### What needs to be done
Beginning with the line that has "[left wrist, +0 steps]" and ending with the line that has "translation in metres", retype the entries below exactly, except for the pictures.

--- Given records Enclosed Below ---

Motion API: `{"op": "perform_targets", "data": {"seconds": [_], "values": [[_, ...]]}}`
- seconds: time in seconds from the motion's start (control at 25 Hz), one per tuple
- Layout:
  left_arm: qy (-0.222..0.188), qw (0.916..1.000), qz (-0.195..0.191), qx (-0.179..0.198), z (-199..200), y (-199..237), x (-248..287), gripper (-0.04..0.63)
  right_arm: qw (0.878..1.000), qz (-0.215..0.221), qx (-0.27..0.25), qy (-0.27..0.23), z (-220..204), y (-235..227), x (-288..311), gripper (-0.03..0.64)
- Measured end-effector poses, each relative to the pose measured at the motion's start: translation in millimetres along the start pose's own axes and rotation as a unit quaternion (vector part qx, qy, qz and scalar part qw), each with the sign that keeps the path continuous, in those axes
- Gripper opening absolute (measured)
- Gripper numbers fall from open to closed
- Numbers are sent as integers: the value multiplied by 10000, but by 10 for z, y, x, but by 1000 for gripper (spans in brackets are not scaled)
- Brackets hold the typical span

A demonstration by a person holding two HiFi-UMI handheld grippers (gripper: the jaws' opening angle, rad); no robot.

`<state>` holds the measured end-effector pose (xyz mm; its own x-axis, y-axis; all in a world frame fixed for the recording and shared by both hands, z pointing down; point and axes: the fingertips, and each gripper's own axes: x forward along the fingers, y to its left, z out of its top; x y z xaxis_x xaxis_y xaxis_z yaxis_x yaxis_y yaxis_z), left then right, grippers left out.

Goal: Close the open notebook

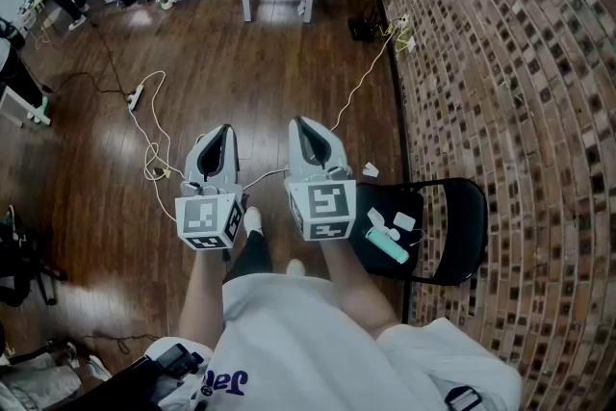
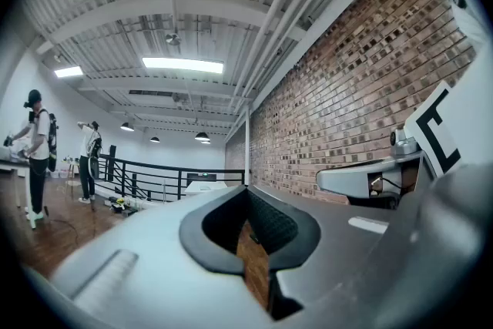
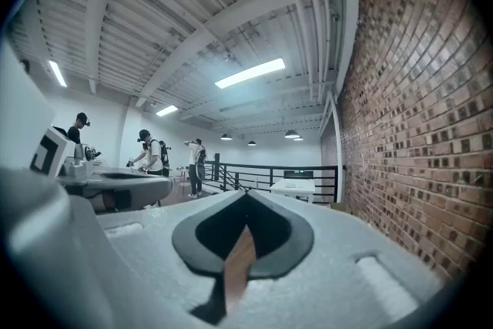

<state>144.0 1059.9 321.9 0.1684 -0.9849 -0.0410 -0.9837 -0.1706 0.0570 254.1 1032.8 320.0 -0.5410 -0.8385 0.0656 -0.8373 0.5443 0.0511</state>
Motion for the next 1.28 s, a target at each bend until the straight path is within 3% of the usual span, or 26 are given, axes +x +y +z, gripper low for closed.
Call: {"op": "perform_targets", "data": {"seconds": [0.32, 0.6, 0.92, 1.28], "values": [[-175, 9997, -46, 151, 218, 947, 847, 17, 9999, 36, 83, -129, 258, 143, 1250, -9], [-237, 9996, -89, -85, 340, 1752, 1462, 17, 9996, 199, 139, -132, 389, 441, 2249, -9], [60, 9990, -196, -409, 29, 2065, 2096, 17, 9992, 190, 250, 250, 168, 293, 2952, -11], [-18, 9993, 63, -361, 17, 2504, 3373, 17, 9985, 477, 282, -33, 300, -284, 4171, -11]]}}
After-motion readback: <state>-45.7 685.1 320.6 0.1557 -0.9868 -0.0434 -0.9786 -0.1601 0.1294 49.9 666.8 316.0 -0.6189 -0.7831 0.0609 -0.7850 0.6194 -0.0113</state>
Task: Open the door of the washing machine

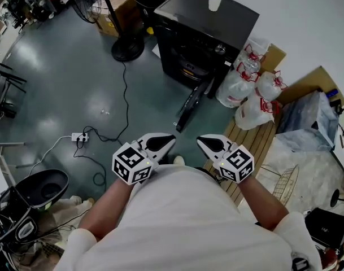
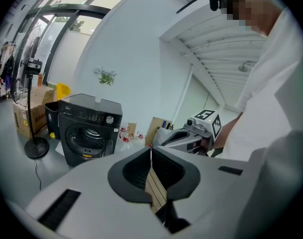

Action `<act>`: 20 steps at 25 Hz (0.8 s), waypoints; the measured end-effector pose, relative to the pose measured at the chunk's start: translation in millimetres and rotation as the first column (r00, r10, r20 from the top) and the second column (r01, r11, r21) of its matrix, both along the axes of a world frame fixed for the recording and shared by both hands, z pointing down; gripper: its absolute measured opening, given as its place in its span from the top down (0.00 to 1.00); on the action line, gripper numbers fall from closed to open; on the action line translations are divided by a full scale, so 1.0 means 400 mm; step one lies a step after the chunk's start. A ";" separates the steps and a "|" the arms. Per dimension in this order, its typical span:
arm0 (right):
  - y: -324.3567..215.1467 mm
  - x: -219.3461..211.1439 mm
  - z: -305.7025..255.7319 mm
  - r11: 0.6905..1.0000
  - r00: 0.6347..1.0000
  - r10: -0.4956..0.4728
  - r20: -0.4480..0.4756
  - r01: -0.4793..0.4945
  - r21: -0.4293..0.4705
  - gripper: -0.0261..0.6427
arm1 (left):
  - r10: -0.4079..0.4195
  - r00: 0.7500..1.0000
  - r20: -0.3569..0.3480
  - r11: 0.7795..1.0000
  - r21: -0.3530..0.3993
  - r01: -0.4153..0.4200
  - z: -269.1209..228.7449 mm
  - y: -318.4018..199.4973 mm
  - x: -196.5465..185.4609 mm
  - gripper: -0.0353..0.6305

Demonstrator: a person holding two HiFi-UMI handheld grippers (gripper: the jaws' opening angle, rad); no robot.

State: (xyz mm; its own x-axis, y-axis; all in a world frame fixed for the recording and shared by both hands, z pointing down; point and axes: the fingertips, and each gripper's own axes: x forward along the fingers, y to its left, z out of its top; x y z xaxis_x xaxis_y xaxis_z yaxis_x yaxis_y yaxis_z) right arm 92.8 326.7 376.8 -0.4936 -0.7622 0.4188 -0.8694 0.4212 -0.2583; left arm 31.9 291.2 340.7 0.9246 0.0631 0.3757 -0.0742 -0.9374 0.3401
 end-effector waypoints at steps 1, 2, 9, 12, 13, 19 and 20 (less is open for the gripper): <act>0.000 0.003 0.001 1.000 1.000 0.003 -0.001 -0.003 0.001 0.95 | 0.003 1.000 0.000 1.000 0.000 -0.003 0.001 0.000 0.003 0.92; 0.001 0.004 0.002 1.000 1.000 0.005 -0.004 -0.005 0.002 0.95 | 0.007 1.000 -0.001 1.000 0.001 -0.007 0.003 0.000 0.006 0.92; -0.016 -0.005 0.007 1.000 1.000 -0.010 -0.018 0.010 0.006 0.95 | 0.001 1.000 0.003 1.000 -0.006 -0.001 0.016 -0.010 -0.001 0.92; -0.026 -0.008 0.011 1.000 1.000 -0.023 -0.015 0.024 0.005 0.95 | -0.012 1.000 0.007 1.000 -0.008 0.012 0.019 -0.017 -0.005 0.92; -0.031 -0.010 0.012 1.000 1.000 -0.027 -0.014 0.027 0.006 0.95 | -0.017 1.000 0.008 1.000 -0.008 0.017 0.020 -0.020 -0.009 0.92; -0.055 -0.024 0.012 0.998 0.998 -0.050 -0.030 0.051 0.024 0.95 | -0.033 0.999 0.017 0.999 -0.014 0.033 0.029 -0.034 -0.021 0.92; -0.056 -0.025 0.013 0.998 0.998 -0.052 -0.030 0.052 0.025 0.95 | -0.032 0.999 0.019 0.999 -0.013 0.032 0.030 -0.035 -0.019 0.92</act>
State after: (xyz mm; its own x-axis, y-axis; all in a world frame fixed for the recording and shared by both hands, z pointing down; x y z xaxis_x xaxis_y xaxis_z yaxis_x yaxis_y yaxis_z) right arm 82.8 304.2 381.9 -0.5204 -0.7467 0.4143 -0.8534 0.4721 -0.2210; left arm 24.4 277.0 352.7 0.9191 0.0388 0.3921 -0.1106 -0.9297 0.3512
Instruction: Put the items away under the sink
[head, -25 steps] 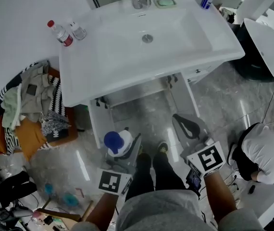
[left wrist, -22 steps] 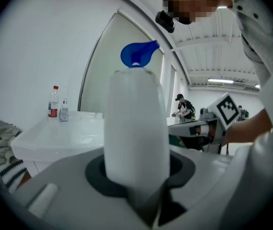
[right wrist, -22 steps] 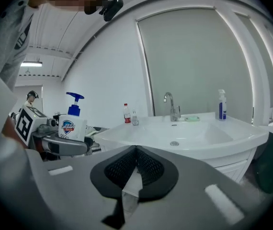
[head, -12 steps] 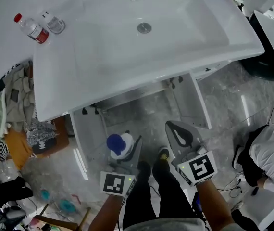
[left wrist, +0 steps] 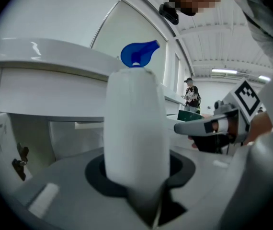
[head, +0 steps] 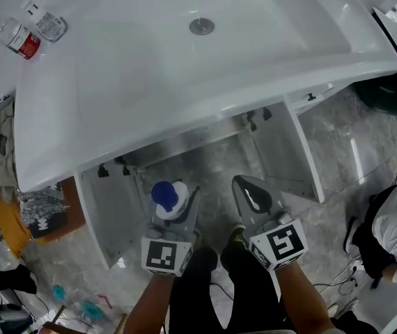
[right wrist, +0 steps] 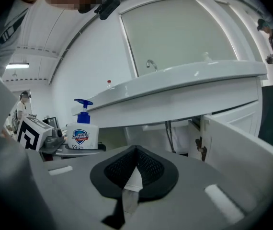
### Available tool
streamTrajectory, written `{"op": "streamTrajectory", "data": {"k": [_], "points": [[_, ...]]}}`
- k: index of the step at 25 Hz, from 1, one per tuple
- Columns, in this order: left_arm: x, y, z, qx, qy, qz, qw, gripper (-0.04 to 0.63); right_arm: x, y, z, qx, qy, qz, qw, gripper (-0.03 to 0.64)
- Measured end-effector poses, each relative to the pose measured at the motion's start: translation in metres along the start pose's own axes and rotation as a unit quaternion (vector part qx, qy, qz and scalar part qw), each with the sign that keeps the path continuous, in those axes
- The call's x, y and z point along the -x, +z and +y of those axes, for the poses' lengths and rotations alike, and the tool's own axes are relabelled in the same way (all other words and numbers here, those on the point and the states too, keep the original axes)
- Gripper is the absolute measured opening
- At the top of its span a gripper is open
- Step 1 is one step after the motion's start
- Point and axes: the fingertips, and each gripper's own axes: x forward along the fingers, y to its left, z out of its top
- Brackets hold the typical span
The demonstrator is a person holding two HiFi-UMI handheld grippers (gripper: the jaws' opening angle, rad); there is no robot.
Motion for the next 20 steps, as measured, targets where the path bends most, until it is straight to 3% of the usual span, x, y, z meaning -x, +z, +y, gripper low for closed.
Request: {"op": "streamTrajectory", "data": {"k": [5,9,14,20], "points": [[-0.045,-0.037,0.012,-0.033,-0.011,-0.008,0.9994,0.163,-0.033,-0.041,-0.023,-0.005,-0.012,-0.004,1.000,0.000],[-0.074,-0.063,0.014,-0.036,-0.019,-0.012,0.9991,0.163,-0.055,-0.067,-0.041,-0.003,-0.016,-0.016,1.000,0.000],[-0.125,-0.104,0.024,-0.082,-0.038,-0.044,0.9949,0.163,-0.085,-0.101,-0.066,0.009,-0.034,-0.048,0.998,0.000],[-0.197,-0.155,0.041,-0.095,-0.068,-0.072,0.9906,0.163,-0.130,-0.159,-0.093,0.013,-0.053,-0.093,0.994,0.000]]}}
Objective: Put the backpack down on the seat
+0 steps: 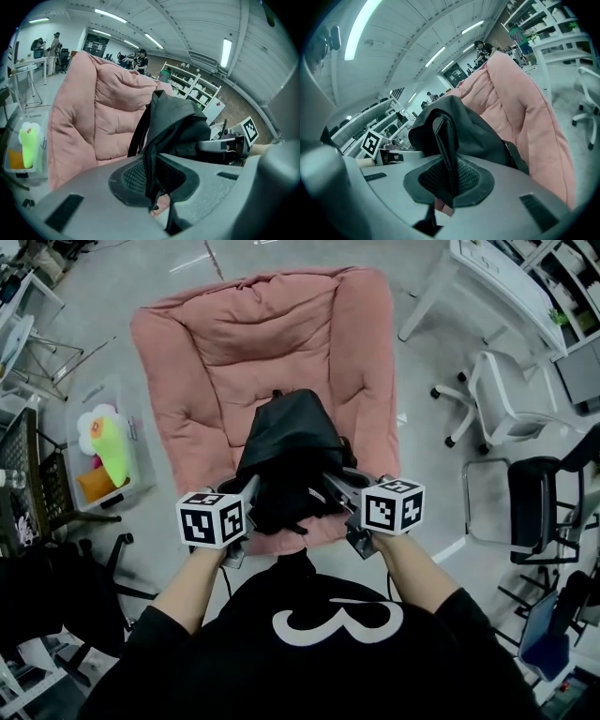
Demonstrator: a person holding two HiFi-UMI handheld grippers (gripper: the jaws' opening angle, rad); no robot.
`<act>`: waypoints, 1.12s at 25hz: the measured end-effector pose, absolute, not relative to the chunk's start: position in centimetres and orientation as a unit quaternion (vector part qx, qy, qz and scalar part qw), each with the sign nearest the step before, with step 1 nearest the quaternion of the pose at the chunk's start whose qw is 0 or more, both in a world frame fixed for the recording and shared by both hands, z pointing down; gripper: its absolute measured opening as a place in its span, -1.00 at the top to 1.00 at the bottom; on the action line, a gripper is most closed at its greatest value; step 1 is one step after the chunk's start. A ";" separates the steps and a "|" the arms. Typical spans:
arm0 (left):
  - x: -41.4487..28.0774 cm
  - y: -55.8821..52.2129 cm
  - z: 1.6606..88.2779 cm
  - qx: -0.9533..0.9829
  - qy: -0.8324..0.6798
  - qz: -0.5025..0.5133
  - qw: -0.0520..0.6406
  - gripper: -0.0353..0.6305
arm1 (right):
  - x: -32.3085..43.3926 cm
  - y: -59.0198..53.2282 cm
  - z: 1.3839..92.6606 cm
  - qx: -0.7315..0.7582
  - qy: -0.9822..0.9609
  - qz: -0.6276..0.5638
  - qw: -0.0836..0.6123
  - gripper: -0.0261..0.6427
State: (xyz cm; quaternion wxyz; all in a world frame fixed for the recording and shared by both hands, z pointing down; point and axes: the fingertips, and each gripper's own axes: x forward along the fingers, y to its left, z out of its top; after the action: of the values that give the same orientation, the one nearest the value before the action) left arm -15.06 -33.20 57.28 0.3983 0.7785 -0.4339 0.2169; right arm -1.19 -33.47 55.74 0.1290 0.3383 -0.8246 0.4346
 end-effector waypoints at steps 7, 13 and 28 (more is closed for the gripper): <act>-15.7 -36.3 62.2 0.781 -0.425 0.262 0.375 0.77 | -1.7 -36.1 60.7 0.347 -0.809 0.446 0.159 0.82; -16.8 -39.3 64.5 0.785 -0.426 0.281 0.351 0.76 | -3.0 -38.6 62.6 0.350 -0.823 0.403 0.192 0.82; -18.1 -45.1 67.9 0.776 -0.442 0.268 0.360 0.51 | -2.8 -44.2 65.9 0.401 -0.804 0.385 0.208 0.64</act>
State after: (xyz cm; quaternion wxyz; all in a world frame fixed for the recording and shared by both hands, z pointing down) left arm -18.10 -45.15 67.89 0.3605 0.7764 -0.4421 0.2679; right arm -2.84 -44.18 65.91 0.2082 0.4011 -0.8045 0.3854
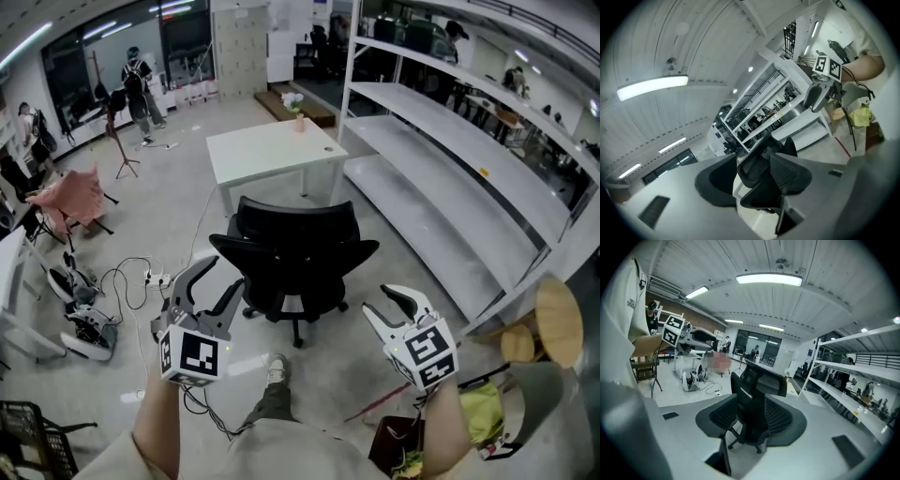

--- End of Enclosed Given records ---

### Answer to the exercise
[left wrist, +0 steps] 
[head, +0 steps] 
[right wrist, +0 steps] 
### Available tool
streamTrajectory, written `{"op": "streamTrajectory", "data": {"k": [_], "points": [[_, ...]]}}`
- k: index of the step at 25 Hz, from 1, one per tuple
- Columns, in this order: left_arm: x, y, z, qx, qy, qz, qw, gripper (-0.04 to 0.63); right_arm: x, y, z, qx, qy, qz, qw, gripper (-0.03 to 0.64)
- Measured end-effector poses, each relative to the pose measured at the motion's start: translation in metres along the start pose's own axes and rotation as a unit quaternion (vector part qx, qy, qz and scalar part qw), each with the sign that keeps the path continuous, in those axes

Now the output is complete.